A key finding is that just over half (52%) of employers feel their health plan is on their side in reducing unnecessary healthcare costs. UnitedHealthcare was rated lowest among plans on this factor, with only 43% of their employer clients saying they were satisfied.
Only about a third of employer respondents agreed that their health plans put their needs above those of contracted providers.
Cigna earned the highest ratings for putting a priority on improving the health of employees, with 71% approval from respondents that identified Cigna as their health plan, while UnitedHealthcare and BCBS plans earned the lowest ratings with 52% approval.
Just 29% of respondents are satisfied with how well plans give employees tools to compare hospital systems on quality.
Meanwhile, Aetna achieved the highest ratings for transparency, with 29% approval among employer respondents, while BCBS plans earned the lowest ratings, at 21% satisfaction.
Overall, employer respondents gave their plans a "C" when asked to grade their health plan. The larger employers were tougher on the plans than the midsize to small employers.
THE LARGER TREND
Insurers have played an important role in the national response to the COVID-19 pandemic, since they're covering testing for the virus and treatment for doctor visits.

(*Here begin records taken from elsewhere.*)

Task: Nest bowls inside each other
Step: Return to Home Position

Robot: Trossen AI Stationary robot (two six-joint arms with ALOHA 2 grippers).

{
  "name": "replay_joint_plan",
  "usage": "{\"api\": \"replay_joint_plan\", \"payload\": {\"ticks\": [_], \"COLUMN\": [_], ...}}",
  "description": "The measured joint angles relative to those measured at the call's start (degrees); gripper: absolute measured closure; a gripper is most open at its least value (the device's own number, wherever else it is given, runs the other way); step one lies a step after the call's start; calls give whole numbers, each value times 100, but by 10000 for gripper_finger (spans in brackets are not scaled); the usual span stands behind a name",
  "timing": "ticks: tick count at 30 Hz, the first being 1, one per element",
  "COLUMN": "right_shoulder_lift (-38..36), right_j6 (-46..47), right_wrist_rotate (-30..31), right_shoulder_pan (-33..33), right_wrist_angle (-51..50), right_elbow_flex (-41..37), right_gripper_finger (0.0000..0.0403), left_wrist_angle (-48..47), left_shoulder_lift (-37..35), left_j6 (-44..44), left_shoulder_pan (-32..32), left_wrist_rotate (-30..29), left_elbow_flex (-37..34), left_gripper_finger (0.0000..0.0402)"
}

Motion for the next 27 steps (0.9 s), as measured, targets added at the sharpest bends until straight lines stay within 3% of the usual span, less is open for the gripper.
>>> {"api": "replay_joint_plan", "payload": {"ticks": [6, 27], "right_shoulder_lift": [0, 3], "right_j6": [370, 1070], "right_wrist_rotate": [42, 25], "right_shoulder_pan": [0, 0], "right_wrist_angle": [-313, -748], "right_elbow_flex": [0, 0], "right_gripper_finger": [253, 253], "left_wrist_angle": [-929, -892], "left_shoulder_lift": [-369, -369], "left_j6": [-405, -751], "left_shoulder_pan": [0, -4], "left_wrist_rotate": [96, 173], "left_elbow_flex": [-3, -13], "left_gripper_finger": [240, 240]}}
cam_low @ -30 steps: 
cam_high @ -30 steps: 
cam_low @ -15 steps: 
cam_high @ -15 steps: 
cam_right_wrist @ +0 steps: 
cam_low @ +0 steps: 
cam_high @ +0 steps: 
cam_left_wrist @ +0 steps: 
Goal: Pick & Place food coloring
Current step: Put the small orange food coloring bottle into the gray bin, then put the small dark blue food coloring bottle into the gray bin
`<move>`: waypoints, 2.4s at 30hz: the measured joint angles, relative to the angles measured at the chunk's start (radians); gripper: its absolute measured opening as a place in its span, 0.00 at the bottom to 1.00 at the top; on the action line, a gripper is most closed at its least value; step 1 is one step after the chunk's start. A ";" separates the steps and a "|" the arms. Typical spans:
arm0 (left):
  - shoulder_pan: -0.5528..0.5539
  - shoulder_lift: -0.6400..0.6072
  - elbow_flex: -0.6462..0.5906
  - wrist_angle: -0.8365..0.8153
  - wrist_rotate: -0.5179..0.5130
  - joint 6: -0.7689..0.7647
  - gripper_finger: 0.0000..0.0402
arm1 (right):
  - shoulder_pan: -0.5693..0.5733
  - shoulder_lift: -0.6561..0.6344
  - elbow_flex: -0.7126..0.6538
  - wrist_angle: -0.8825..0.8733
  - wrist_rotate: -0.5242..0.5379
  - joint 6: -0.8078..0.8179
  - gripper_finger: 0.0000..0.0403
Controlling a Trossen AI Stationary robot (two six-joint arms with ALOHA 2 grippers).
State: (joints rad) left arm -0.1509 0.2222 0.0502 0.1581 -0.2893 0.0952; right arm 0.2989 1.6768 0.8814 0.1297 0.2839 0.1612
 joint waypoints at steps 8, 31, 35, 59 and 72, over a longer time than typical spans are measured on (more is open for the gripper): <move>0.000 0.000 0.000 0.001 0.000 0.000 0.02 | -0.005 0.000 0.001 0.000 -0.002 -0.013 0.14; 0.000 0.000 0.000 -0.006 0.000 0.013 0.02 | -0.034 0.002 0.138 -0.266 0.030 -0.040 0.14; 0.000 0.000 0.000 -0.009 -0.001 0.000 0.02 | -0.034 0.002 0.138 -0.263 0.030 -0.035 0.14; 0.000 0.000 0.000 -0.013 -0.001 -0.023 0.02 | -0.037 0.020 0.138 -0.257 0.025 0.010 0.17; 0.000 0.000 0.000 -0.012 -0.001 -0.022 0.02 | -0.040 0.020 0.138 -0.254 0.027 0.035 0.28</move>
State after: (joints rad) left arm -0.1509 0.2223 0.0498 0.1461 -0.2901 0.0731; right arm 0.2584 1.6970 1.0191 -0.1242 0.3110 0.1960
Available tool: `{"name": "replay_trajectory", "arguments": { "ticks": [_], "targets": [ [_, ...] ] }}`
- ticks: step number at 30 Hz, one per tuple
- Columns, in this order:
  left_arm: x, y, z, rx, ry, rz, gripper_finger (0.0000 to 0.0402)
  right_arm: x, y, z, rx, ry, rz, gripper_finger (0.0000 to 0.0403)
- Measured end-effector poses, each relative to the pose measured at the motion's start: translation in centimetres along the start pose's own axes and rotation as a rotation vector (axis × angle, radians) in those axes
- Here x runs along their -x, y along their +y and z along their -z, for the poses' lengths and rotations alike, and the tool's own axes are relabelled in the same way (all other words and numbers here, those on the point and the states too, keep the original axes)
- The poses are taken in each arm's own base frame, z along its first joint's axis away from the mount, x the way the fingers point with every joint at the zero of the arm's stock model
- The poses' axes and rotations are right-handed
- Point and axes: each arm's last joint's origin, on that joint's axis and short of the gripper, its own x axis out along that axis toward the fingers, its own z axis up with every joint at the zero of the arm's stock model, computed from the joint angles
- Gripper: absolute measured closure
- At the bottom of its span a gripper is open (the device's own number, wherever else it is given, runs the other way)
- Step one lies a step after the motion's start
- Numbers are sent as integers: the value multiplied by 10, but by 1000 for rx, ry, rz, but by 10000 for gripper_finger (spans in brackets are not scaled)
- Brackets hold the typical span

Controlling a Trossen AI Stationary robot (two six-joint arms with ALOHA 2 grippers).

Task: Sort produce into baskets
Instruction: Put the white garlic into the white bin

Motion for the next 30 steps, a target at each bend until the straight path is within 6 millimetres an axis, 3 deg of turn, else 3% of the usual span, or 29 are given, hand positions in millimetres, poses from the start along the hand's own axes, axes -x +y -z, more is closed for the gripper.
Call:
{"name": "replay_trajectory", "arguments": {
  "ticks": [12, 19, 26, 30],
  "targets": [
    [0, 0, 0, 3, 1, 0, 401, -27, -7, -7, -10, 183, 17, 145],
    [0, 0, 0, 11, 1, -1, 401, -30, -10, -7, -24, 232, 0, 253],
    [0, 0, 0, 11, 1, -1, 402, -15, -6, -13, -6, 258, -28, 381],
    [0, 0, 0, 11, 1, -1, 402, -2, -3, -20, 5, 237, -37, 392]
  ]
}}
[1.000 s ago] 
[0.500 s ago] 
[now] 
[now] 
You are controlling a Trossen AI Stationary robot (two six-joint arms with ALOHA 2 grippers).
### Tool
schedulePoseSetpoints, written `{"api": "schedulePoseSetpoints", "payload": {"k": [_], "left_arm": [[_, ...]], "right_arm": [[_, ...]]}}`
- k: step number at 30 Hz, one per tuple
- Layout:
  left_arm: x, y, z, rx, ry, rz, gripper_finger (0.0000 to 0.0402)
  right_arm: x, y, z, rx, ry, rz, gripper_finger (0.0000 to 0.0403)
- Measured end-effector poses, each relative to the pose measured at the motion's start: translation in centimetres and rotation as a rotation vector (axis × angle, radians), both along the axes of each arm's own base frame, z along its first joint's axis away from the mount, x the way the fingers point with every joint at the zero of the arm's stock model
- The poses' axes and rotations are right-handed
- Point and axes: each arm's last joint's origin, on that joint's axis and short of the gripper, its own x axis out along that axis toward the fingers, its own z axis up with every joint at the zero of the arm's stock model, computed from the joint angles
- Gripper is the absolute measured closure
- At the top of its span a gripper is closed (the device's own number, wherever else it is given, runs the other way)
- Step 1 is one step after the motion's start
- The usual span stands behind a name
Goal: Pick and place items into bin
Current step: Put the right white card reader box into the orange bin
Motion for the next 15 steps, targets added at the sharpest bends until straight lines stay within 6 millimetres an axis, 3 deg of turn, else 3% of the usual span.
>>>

Aetna recently announced that it is waiving cost-sharing and co-pays for inpatient hospital admissions related to COVID-19.
The Coronavirus Aid, Relief and Economic Security Act, which President Trump signed into law in March, mandates insurers cover preventive services related to coronavirus without cost sharing.
ON THE RECORD
"We congratulate Cigna for achieving the highest ratings from their employer clients," said Leah Binder, president and CEO of the Leapfrog Group, "But no health plan is earning an 'A' from their employer clients for improving healthcare, and that is disappointing.
"The survey should serve as a wake-up call to health plans," she said. "Employers are not convinced they are doing all they can to improve quality and cost-effectiveness. Health plans need to be more responsive to employer demands for improvements in healthcare."
"As a former health benefits executive myself, I'm not surprised that employers said their health plans were less aggressive about quality and transparency than employers preferred," said Jill Berger, Leapfrog's director of employee and payor engagement. "This survey brings into focus the conversations employee benefit executives have been having for a long time."